Halfway through coffee and dessert, which was sfogliatelle, layers of crispy puff pastry that bundle together in a lobster-like way, he was itching wheezing and his head was swelling. His lips, tongue, and throat were like silly putty. He was breaking out into hives. He was getting dizzy and dizzier. It was like he had eaten a poisoned apple.
Shellfish allergy is an abnormal response by the body’s immune system to proteins in all manner of marine animals. Among those are crustaceans and mollusks. Some people with the allergy react to all shellfish. Others react to only some of them. It ranges from mild symptoms, like a stuffy nose, to life-threatening.
Matti was a fireman and paramedic in Bay Village. Looking at my brother he didn’t like what he was seeing. We frog-marched him to the car and made a beeline for the nearest hospital. Matti put the pedal to the metal. The Cleveland Clinic wasn’t far, and we had him at the front door of the emergency room in ten minutes. Five minutes later a doctor was injecting him with epinephrine and a half-hour later he was his old self.
“Thanks, guys,” he said when we dropped him off at his bachelor pad in Mentor.
After Frank Visconti died the restaurant limped along. The service and food got worse and worse. The tables and chairs and walls looked like they needed to be scrubbed down. Fewer and fewer people went downtown for any reason other than work.
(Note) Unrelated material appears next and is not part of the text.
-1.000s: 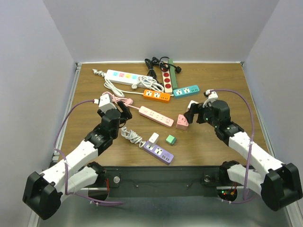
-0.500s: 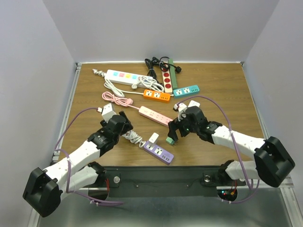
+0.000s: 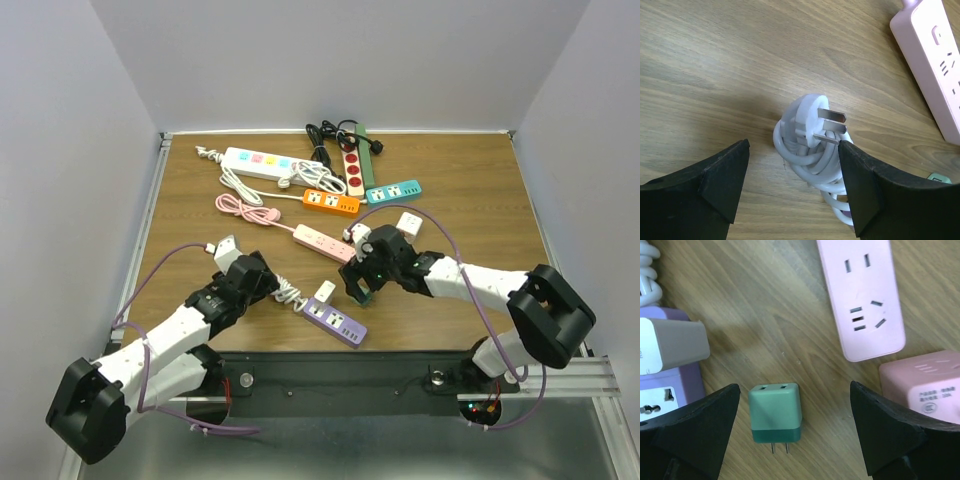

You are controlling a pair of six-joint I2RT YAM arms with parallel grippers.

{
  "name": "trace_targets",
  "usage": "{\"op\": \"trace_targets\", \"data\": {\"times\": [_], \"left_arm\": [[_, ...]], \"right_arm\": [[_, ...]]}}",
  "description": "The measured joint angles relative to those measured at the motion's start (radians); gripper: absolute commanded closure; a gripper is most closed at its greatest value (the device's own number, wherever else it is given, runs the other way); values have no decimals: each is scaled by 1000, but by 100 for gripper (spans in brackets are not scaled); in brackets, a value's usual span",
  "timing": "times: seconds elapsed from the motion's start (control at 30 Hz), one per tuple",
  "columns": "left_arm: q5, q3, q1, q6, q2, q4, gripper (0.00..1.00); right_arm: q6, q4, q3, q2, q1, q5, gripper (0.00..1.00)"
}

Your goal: Insert the plug

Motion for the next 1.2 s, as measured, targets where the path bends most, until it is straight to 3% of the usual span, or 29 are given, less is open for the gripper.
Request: {"op": "trace_targets", "data": {"times": [0.3, 0.5, 0.6, 0.77, 0.83, 0.87, 0.93, 1.2], "left_arm": [[55, -8, 0, -15, 108, 136, 18], [66, -8, 0, -14, 141, 191, 38], [69, -8, 0, -16, 154, 216, 46], [79, -12, 0, -17, 179, 254, 78], [84, -15, -1, -16, 178, 262, 86], [84, -15, -1, -15, 177, 264, 95], [83, -23, -1, -14, 169, 270, 100], [63, -17, -5, 54, 166, 288, 100]], "right_arm": [[-19, -42, 5, 40, 37, 15, 10], [-32, -53, 29, 73, 45, 22, 39], [-35, -59, 42, 93, 45, 21, 46], [-36, -73, 61, 117, 49, 14, 56], [-35, -75, 67, 122, 50, 14, 71], [-34, -78, 71, 125, 50, 15, 83], [-27, -82, 72, 126, 50, 18, 100], [69, -112, 99, 125, 50, 102, 100]]}}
I was working downtown near the Cleveland State University campus, where Matti and I had started a small two-man business. One evening when I got off work, I called my girlfriend fiancée wife-to-be, who was living in Reserve Square, and invited her to dinner at Captain Frank’s. I had seen her eat buffets of seafood. She had a hollow leg. I knew she wasn’t allergic to any of it. When we got there, however, the pier was dark in all directions. There were no parked cars in the lot and no lights in any of the windows.
Rudolph Hubka, Jr., the new owner the past five years, gave up the ghost and declared bankruptcy in 1989. Nobody said a word. Hardly anybody noticed. The building was demolished in 1994. The only thing left was litter blowing around in the wind.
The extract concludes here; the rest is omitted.